FIG. 10 dXas 9-AIDX randomly mutates the C and G bases to the other three bases. A, statistics of base mutation types, and B, dCAS9-AIDX inducing point mutation mechanism.

FIG. 11 UGI increases the base substitution frequency of the dCAS9-AIDX system, revealing the locus of dCAS9-AIDX on the gene and making the base mutation direction more uniform.

FIG. 12 dCAS9-AIDX can act not only on exogenous genes but also on endogenous genes.
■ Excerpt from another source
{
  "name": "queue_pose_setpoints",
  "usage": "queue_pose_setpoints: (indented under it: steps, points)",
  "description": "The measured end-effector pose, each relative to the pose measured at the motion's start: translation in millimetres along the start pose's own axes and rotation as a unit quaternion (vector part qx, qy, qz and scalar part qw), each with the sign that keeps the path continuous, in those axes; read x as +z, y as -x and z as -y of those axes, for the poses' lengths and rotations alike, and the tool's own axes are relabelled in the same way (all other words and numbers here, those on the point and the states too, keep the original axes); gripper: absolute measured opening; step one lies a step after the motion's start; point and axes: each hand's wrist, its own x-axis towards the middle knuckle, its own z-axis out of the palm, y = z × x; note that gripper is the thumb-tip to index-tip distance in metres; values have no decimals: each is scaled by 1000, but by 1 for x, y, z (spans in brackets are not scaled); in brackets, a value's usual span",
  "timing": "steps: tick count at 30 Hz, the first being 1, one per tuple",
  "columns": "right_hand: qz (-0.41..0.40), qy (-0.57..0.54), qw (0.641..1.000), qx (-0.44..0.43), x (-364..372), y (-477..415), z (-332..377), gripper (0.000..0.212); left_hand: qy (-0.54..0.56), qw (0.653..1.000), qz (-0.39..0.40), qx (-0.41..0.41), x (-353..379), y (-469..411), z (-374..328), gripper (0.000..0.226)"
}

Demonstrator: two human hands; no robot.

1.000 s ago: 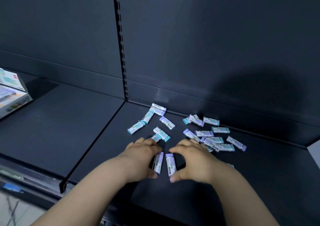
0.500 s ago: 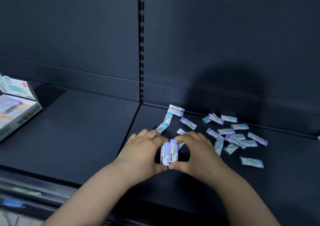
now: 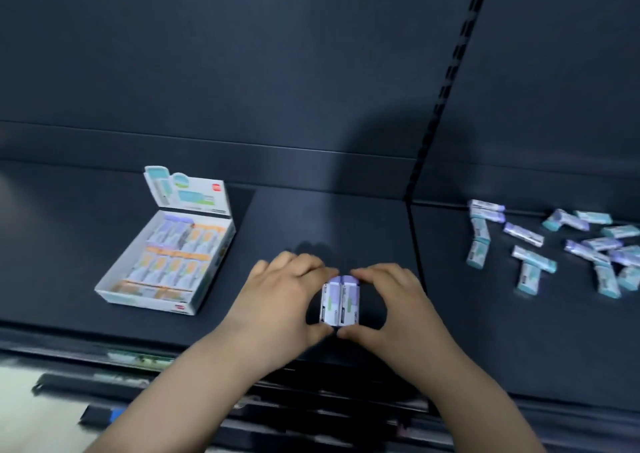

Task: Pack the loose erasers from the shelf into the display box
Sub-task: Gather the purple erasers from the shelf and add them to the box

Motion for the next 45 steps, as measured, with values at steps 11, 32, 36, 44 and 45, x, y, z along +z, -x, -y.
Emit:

FIG. 13 structural domains of AID.

FIG. 14 shows the experimental procedure (a) and results (b-d) of Gleevec resistance screening using dCS 9-AIDX for the K562 BCR-ABL gene.

FIG. 15 TAM (cytosine deaminase-targeted AID mediated gene mutation technique) mutates amino acids of the anti-HEL-IgG 1 variable region.

FIG. 16 TAM induces base mutations of the anti-HEL-IgG 1 variable region (upper panel) and reproducibly induces base mutations of the IgG1 CDRs (lower panel).

FIG. 17 shows that the affinity of the mutated antibodies for HEL was increased by more than 10-fold.

FIG. 18 shows the results of expression of nCas9-AIDX in bacteria. The square frame frames the bands nCas-AIDX as fusion proteins.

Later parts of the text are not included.